More marbled beef has driven down prices. USDA prime beef was selling for $2.2458 a pound wholesale last year, the lowest since 2011. That compares with $2.0106 a pound for USDA select beef, which has little marbling.

Now choice cuts once found only at white-tablecloth steakhouses are available at the local grocery store. There’s so much elite beef sloshing around these days, companies have taken to slapping fancy names on their products. There are 95 U.S.-government-certified beef brands today. Tyson Foods sells Chairman’s Reserve and Open Prairie Natural Angus beef; JBS SA has 5 Star Reserve and 1855 Black Angus beef. The democratization of steak has even reached Walmart, which upgraded to certified Angus steaks in 2017.
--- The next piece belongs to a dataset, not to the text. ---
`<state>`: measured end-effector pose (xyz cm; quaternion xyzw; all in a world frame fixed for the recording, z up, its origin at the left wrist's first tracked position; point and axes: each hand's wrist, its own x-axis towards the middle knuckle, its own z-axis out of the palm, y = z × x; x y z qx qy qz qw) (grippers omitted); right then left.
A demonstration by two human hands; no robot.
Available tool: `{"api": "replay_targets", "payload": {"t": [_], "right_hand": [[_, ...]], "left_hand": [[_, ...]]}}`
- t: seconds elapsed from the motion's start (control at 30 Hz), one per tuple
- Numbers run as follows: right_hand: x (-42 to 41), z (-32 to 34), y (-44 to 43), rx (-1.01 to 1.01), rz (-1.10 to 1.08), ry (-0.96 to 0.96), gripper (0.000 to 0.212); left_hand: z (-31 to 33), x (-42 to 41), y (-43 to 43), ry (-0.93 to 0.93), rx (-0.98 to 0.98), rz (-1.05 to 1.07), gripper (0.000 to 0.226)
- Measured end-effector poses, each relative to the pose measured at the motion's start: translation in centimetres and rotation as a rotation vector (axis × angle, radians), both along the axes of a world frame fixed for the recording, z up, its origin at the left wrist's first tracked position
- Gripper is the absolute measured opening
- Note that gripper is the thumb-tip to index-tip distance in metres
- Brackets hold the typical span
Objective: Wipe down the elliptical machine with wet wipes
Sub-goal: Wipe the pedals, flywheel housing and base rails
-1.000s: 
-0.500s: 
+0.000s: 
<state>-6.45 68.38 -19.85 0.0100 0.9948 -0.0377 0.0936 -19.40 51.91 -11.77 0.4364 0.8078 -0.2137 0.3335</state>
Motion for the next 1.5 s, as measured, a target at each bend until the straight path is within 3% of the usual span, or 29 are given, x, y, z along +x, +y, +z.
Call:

One breed is dominant when it comes to the quantitative genetics game: the hornless, black Angus, which has been promoted as having better beef than others. When new calves are born, they’re registered with the American Angus Assn., and their pedigrees are confirmed with DNA testing, which costs about $37 a test, compared with $139 in 2011.

A host of measurements are taken and compared against databases that can include millions of animals. So much data has been collected at this point that the statistical modeling has become startlingly accurate, said Dan Moser, president of the nonprofit Angus Genetics Inc.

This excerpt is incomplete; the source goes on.